Task to complete:
Look below. Copy each line that has "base" in it.

[Data records]
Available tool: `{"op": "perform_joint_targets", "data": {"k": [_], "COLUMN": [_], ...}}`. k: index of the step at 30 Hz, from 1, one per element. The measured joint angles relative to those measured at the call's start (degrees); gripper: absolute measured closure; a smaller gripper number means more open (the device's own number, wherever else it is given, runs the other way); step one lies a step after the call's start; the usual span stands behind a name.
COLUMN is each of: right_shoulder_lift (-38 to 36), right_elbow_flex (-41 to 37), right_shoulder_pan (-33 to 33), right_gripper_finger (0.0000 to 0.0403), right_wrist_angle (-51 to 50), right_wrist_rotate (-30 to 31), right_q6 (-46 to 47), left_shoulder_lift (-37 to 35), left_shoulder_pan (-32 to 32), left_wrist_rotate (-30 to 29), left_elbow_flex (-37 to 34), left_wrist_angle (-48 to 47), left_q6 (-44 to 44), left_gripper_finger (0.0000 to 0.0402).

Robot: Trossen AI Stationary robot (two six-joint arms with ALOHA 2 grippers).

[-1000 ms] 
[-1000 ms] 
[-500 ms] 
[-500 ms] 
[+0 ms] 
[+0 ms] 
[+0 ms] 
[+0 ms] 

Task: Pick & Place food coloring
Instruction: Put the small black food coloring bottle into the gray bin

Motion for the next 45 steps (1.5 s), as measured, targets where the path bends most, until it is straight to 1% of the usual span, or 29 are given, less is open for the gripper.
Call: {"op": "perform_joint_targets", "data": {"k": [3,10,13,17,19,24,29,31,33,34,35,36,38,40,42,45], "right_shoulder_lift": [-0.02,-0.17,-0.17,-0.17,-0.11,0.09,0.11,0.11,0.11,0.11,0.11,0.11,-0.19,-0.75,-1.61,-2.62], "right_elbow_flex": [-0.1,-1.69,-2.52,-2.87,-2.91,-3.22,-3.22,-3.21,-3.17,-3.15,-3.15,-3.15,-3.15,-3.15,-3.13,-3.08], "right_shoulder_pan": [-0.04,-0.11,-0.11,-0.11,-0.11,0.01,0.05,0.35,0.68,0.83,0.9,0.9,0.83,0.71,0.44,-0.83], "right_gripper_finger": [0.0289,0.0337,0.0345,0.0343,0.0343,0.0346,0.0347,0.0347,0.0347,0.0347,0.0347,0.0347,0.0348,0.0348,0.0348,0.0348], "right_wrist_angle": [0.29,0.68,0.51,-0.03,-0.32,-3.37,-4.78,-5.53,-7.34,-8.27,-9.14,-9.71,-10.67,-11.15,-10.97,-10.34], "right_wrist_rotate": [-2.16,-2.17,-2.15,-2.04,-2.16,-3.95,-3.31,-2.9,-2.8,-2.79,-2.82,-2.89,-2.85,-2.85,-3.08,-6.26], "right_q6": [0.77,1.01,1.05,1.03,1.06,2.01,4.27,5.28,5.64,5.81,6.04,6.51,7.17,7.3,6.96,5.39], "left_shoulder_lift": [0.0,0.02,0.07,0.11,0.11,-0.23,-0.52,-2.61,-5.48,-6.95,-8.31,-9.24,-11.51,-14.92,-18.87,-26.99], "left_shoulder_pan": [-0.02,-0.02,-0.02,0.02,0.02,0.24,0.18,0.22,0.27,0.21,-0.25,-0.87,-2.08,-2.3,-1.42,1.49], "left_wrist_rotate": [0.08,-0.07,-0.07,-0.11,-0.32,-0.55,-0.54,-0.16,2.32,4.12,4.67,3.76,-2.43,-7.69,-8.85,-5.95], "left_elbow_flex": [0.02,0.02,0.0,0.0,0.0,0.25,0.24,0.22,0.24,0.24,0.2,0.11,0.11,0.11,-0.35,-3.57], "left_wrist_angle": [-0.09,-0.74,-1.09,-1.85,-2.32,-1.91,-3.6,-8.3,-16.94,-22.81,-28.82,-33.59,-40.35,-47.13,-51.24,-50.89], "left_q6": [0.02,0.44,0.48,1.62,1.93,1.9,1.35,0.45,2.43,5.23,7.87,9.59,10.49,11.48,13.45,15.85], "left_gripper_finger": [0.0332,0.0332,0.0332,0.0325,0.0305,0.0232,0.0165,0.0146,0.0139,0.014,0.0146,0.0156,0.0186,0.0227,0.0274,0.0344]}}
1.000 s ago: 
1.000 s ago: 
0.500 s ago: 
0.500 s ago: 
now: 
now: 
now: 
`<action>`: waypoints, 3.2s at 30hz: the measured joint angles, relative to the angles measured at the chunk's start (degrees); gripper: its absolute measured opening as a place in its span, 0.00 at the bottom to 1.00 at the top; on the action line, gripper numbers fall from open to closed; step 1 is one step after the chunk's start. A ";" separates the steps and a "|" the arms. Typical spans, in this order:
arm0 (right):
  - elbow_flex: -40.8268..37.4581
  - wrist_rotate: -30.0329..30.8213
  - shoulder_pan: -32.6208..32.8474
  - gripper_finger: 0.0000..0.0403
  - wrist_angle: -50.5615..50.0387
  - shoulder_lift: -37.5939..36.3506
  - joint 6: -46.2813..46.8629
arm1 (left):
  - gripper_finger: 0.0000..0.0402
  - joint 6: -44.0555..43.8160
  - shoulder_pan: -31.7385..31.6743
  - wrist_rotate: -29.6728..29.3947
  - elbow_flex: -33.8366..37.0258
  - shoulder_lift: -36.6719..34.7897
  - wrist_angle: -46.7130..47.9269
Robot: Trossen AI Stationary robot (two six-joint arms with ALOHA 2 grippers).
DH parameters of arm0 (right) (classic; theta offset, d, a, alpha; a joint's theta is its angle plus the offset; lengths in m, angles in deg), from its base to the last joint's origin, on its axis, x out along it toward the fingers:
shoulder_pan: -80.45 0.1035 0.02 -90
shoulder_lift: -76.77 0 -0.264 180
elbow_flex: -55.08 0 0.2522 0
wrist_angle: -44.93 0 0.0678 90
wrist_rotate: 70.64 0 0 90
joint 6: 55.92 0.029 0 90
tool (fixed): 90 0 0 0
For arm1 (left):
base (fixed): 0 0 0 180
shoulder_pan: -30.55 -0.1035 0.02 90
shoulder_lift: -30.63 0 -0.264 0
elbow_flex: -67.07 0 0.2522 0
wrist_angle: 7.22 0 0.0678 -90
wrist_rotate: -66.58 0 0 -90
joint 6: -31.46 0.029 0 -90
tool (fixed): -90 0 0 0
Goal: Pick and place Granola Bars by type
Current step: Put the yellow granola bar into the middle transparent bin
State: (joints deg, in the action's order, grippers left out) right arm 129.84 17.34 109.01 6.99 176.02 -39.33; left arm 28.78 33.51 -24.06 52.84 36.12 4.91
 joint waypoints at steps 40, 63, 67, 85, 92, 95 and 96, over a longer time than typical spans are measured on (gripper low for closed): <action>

Solution to the problem:
DH parameters of arm0 (right) (classic; theta offset, d, a, alpha; a joint's theta is its angle plus the offset; lengths in m, angles in deg), from its base to the last joint's origin, on its axis, x out along it toward the fingers:
base (fixed): 0 0 0 180

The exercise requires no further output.